Look through the records and copy each line that has "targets" in it.

--- SUPPLIED MATERIAL Enclosed Below ---

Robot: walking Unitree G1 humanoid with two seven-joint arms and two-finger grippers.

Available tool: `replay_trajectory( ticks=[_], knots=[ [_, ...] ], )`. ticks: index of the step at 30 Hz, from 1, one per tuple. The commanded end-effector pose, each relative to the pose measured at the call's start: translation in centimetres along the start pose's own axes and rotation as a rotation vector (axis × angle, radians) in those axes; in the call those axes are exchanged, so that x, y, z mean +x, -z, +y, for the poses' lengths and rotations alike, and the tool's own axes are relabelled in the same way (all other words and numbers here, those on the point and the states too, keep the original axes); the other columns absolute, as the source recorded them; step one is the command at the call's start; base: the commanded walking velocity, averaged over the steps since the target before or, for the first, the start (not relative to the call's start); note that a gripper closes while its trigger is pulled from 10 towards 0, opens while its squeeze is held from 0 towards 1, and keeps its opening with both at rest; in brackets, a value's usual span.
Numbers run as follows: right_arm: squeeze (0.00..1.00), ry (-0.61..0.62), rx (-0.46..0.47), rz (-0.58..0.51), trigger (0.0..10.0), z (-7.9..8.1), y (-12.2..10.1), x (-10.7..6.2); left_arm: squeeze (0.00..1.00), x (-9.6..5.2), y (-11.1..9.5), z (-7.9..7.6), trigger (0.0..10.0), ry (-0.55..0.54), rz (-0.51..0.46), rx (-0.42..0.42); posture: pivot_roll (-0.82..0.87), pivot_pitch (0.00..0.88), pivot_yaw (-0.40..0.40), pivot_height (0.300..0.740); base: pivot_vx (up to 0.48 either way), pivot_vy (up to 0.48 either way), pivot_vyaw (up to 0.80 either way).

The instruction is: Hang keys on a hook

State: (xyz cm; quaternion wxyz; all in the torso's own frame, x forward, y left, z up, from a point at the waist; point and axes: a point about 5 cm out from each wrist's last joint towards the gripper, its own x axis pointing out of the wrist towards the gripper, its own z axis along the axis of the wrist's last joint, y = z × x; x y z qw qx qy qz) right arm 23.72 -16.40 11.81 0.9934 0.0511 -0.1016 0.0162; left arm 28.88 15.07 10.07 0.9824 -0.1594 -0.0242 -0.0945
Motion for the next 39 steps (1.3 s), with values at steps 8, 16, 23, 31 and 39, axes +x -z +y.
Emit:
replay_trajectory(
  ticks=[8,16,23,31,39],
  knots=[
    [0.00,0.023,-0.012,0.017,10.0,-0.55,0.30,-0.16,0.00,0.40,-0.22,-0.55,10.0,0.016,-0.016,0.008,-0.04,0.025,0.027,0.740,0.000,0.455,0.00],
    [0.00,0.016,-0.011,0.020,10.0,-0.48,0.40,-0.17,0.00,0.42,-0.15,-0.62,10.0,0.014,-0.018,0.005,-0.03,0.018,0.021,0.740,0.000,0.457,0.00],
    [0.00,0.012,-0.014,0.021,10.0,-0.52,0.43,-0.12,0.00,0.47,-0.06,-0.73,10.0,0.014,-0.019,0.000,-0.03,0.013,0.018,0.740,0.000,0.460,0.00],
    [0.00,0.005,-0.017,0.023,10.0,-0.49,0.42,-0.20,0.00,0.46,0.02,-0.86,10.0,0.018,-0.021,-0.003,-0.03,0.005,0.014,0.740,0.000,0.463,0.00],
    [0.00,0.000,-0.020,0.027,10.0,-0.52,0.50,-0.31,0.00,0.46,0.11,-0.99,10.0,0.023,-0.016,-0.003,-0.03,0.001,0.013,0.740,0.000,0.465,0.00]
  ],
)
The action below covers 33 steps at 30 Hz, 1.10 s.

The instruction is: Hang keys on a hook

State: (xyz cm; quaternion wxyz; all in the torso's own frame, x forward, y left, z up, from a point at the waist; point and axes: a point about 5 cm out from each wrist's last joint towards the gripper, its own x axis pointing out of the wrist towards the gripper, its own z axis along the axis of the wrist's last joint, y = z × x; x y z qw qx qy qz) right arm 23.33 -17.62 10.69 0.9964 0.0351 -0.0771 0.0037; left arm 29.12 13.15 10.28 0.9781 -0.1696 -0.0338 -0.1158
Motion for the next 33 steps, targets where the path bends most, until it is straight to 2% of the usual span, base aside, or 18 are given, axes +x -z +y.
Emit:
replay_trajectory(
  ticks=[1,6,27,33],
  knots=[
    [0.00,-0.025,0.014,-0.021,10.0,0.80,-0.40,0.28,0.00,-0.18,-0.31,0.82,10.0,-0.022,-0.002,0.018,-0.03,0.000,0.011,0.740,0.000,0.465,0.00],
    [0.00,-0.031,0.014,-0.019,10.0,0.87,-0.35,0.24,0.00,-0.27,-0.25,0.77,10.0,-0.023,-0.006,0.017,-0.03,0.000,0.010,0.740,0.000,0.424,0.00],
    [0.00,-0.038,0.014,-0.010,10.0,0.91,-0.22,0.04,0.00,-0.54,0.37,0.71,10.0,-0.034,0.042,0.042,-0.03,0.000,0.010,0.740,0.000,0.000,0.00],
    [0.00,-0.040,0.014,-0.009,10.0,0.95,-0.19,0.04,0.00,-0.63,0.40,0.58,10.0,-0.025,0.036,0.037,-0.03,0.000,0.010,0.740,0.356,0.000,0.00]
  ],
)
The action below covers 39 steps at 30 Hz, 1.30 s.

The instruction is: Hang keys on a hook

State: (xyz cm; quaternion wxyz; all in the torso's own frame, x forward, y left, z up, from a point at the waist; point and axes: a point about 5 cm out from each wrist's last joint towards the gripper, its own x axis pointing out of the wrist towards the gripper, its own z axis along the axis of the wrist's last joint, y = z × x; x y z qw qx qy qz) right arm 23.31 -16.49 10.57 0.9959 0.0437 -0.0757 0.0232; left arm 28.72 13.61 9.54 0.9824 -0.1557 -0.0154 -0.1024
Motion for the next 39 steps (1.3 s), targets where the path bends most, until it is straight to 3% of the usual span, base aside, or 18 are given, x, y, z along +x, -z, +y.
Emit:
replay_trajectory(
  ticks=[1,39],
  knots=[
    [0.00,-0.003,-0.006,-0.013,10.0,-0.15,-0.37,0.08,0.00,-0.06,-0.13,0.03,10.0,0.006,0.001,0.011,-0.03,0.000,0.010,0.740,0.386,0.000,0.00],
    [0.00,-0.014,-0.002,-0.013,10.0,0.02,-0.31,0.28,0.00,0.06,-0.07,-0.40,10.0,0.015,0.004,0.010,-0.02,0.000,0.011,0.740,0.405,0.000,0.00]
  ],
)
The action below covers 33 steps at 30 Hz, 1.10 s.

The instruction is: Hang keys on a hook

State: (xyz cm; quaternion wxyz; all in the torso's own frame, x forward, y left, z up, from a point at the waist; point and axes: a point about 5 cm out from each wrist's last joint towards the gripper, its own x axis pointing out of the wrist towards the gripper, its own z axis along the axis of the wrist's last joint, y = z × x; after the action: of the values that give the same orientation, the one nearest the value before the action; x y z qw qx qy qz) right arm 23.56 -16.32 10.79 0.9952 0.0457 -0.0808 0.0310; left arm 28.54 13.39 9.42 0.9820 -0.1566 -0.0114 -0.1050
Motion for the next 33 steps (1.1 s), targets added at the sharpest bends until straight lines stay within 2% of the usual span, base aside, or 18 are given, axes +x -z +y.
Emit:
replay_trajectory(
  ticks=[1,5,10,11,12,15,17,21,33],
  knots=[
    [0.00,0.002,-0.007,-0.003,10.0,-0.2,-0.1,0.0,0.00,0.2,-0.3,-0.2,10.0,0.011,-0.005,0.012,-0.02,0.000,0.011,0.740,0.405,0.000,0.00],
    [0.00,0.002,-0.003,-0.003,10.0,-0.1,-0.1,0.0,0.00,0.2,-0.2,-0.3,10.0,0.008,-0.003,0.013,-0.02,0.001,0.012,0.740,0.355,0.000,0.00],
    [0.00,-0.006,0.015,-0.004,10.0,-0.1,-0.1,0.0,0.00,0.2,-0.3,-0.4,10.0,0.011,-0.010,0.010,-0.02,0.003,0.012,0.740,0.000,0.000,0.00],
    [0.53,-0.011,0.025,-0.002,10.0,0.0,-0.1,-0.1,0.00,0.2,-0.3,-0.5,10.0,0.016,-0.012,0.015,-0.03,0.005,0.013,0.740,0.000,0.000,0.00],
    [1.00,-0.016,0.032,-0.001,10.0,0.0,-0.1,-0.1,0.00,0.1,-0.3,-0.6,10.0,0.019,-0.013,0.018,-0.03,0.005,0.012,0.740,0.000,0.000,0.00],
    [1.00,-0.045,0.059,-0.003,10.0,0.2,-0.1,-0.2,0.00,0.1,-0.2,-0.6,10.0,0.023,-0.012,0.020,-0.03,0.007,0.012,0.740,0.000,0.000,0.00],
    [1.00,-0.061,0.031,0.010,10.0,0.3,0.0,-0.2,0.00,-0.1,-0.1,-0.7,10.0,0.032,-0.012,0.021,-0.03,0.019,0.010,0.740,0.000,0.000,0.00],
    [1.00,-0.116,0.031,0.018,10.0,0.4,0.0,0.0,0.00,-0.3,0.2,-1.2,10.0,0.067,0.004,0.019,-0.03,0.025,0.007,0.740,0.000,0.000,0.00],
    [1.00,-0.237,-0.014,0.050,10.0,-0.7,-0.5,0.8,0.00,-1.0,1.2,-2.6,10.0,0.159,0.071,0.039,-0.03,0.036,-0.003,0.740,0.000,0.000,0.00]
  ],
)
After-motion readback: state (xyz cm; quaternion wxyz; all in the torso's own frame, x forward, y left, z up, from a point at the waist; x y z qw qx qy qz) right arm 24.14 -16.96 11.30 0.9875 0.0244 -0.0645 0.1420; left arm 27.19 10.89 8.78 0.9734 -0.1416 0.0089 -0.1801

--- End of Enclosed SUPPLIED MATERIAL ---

RESULT:
Motion for the next 33 steps, targets where the path bends most, until it is straight to 2% of the usual span, base aside, or 18 are given, axes +x -z +y.
Motion for the next 39 steps (1.3 s), targets where the path bends most, until it is straight to 3% of the usual span, base aside, or 18 are given, x, y, z along +x, -z, +y.
Motion for the next 33 steps (1.1 s), targets added at the sharpest bends until straight lines stay within 2% of the usual span, base aside, or 18 are given, axes +x -z +y.

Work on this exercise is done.